Timbuktu, however, remained. The city survived the occupation of the Moorish army that defeated the Songhai Empire and the years of chaos that engulfed West Africa until the French conquered the region at the end of the 19th century. The French recognized the historic value of Timbuktu and established a military garrison there to protect the city and patrol the northern regions of the Niger River. But France's dream of enriching itself and its West African colonies off the mineral and agricultural wealth of the region never paid off. By the 1960s, just as modern Mali was getting its start as an independent country, Timbuktu had dwindled, as the British historian Basil Davidson wrote in his book Africa in History, to something "remote and humble."
Growing up in Colorado, I had little awareness of Africa, but like many American kids, I'd heard of Timbuktu because of its odd place in our lexicon. Timbuktu was that far removed place we never quite understood but somehow admired, that little town where we'd stopped once for gas in Utah on some family trip, or that road through the western Colorado sagebrush where my high school track team's bus broke down. "Here we are," someone would say, "stuck in Timbuktu." I loved the very sound of the word, Timbuktu, the way its syllables bounced expectantly off the tongue. And I desperately wanted to go there.
I finally got my wish in July 1986, while on vacation from my work as a Peace Corps English teacher in neighboring Niger. I traveled into the city of Timbuktu in a bush taxi, a barely functioning Peugeot 504 station wagon over the worst road I have ever traveled. Pulverized dust billowed like soap suds, hiding deep ruts that pinched and punctured three of the four tires. The 30-mile journey from where I'd picked up the taxi on the main north-south road became a two-day ordeal. When we drove into Timbuktu in late afternoon, I was exhausted and, I admit, disappointed. Low brown mud buildings defined the architecture, giving it a temporary feeling. Sand drifted along the foundations of buildings, which oddly reassured me. I'd definitely arrived at the Sahara. What surprised me most was when I drank water from a well in the city, not from a faucet, and it tasted clear and cool right from the desert itself.

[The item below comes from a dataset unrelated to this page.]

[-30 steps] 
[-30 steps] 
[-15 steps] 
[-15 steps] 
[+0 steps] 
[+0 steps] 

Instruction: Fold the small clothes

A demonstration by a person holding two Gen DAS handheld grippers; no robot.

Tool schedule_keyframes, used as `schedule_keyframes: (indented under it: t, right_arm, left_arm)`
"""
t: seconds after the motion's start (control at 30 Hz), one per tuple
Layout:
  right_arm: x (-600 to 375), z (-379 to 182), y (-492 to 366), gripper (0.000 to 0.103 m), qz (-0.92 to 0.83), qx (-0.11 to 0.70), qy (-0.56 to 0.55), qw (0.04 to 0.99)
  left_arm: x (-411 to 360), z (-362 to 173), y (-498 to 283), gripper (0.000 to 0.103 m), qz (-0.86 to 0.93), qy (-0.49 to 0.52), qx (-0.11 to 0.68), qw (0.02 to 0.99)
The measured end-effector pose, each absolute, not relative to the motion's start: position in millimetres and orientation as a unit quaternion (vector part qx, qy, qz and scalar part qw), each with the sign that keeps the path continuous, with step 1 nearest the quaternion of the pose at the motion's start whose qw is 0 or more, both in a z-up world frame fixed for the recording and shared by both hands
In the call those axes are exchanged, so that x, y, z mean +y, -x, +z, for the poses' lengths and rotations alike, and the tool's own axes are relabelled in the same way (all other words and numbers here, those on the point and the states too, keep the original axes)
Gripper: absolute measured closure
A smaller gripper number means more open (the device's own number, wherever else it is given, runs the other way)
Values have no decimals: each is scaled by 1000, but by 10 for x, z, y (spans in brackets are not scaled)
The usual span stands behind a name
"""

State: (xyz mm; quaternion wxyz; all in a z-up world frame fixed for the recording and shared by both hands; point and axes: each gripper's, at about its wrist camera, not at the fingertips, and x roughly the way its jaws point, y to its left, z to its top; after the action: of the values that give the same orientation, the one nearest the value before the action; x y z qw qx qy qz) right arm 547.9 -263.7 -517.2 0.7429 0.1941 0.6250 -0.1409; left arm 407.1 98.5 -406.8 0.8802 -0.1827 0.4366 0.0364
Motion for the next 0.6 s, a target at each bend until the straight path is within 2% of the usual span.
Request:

Timbuktu's only hotel at that time was full, so I spent two nights on a mat on the concrete patio of a local bar, a bordello really, and then I fled back the way I'd come. The heat was awful, and as Caillié wrote in his memoirs, there was no way to escape it day or night. I slept little and discarded my mosquito net at night for fear it would block the slightest breeze. I had enough energy to check out Caillié's living quarters, marked by a bronze plaque. In the end, though, I could not agree with his descriptions of Timbuktu. "Everything," he wrote, "had a dull appearance."